» **TASK TO CARRY OUT**:
Check each line below for "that" and say how many have it, with no other words.

» **SUPPLIED MATERIAL**:
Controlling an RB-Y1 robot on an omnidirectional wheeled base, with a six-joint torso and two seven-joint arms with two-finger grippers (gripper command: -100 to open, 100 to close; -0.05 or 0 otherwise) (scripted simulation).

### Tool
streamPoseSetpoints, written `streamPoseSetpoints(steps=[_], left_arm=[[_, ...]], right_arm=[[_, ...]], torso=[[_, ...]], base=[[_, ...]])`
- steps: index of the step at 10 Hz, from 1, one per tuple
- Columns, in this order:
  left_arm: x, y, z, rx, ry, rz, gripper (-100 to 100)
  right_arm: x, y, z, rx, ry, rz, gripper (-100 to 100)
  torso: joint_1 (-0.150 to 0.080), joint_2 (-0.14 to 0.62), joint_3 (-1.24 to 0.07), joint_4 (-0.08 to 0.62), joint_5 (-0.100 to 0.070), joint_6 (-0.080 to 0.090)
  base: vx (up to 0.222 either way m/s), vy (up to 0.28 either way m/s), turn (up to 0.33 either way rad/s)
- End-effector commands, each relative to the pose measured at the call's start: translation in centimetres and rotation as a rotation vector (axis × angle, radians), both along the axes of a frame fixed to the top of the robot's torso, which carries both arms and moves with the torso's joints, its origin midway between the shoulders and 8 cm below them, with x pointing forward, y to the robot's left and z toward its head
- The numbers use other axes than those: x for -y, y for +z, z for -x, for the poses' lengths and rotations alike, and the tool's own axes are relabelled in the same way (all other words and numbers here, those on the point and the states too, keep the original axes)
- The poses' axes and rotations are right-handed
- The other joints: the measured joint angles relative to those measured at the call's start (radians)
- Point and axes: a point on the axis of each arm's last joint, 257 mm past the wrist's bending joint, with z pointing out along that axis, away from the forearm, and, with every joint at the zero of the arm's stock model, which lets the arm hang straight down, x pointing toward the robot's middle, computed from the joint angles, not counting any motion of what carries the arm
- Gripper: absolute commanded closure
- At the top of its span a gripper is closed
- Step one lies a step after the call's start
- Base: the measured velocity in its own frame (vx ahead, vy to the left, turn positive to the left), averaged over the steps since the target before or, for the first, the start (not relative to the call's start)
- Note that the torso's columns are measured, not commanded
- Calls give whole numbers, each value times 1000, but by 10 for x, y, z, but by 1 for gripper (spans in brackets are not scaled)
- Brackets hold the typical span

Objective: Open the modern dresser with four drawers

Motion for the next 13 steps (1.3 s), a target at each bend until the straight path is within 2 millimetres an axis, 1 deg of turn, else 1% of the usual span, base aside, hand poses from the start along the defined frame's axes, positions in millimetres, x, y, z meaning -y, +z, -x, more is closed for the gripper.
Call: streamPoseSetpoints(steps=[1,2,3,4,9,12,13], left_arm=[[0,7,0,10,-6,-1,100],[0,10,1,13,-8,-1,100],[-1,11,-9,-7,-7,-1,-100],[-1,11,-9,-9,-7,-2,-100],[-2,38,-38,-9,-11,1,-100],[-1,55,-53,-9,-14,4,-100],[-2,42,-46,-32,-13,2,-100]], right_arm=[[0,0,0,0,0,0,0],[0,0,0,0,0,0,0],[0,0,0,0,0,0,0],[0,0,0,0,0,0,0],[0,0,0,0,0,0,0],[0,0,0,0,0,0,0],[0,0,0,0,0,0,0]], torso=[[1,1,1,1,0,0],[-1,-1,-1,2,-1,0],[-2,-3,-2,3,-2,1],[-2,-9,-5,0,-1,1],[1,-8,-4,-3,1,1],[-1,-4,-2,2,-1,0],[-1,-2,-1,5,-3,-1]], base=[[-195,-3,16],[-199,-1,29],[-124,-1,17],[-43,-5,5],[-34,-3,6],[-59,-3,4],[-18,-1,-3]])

» **EXERCISE SOLUTION**:
2